Fisrst one, called “Real-Time Eulerian Water Simulation Using a Restricted Tall Cell Grid“, presents further impovements to the real-time hybrid fluid solver, that we were able to see in recent demos like Lighhouse and Raging Rapids Ride.

Abstract:

We present a new Eulerian fluid simulation method, which allows real-time simulations of large scale three dimensional liquids. Such scenarios have hither to been restricted to the domain of off-line computation. To reduce computation time we use a hybrid grid representation composed of regular cubic cells on top of a layer of tall cells. With this layout water above an arbitrary terrain can be represented without consuming an excessive amount of memory and compute power, while focusing effort on the area near the surface where it most matters. Additionally, we optimized the grid representation for a GPU implementation of the fluid solver.

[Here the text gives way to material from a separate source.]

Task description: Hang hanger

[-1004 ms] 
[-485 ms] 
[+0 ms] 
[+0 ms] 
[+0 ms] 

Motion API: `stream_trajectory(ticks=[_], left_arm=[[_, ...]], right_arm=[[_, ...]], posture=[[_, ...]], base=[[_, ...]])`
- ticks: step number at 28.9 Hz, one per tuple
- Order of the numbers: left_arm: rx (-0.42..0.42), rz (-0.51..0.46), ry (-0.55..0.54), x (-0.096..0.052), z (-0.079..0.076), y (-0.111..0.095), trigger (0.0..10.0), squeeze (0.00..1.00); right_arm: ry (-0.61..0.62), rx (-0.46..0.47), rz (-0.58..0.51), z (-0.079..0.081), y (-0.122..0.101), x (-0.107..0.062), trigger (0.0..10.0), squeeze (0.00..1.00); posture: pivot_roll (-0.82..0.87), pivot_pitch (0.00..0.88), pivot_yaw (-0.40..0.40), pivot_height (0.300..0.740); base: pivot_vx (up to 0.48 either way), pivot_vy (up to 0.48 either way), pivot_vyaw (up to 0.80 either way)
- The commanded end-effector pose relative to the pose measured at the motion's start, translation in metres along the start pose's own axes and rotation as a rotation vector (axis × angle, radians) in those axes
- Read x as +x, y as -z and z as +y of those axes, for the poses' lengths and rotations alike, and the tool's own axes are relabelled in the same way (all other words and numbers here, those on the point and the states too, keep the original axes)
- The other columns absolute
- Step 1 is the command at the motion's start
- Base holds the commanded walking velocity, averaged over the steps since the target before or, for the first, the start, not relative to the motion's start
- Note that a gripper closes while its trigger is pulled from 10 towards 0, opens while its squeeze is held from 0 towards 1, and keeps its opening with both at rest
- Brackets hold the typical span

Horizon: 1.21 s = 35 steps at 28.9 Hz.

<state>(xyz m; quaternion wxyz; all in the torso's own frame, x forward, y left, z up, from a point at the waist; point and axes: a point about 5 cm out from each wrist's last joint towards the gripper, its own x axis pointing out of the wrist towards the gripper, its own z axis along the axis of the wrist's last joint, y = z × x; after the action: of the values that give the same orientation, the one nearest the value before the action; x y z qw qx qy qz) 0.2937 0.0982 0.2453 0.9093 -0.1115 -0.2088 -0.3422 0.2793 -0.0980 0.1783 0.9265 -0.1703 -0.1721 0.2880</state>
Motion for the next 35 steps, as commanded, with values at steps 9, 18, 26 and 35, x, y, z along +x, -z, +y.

To further accelerate the simulation, we introduce a specialized multigrid algorithm for solving the Poisson equation and propose solver modifications to keep the simulation stable for large time steps. We demonstrate the efficiency of our approach in several real-world scenarios, all running above 30 frames per second on a modern GPU. Some scenes include additional features such as two-way rigid body coupling as well as particle representations of sub-grid detail.

We badly want to see this one in further releases of PhysX SDK 3 or APEX.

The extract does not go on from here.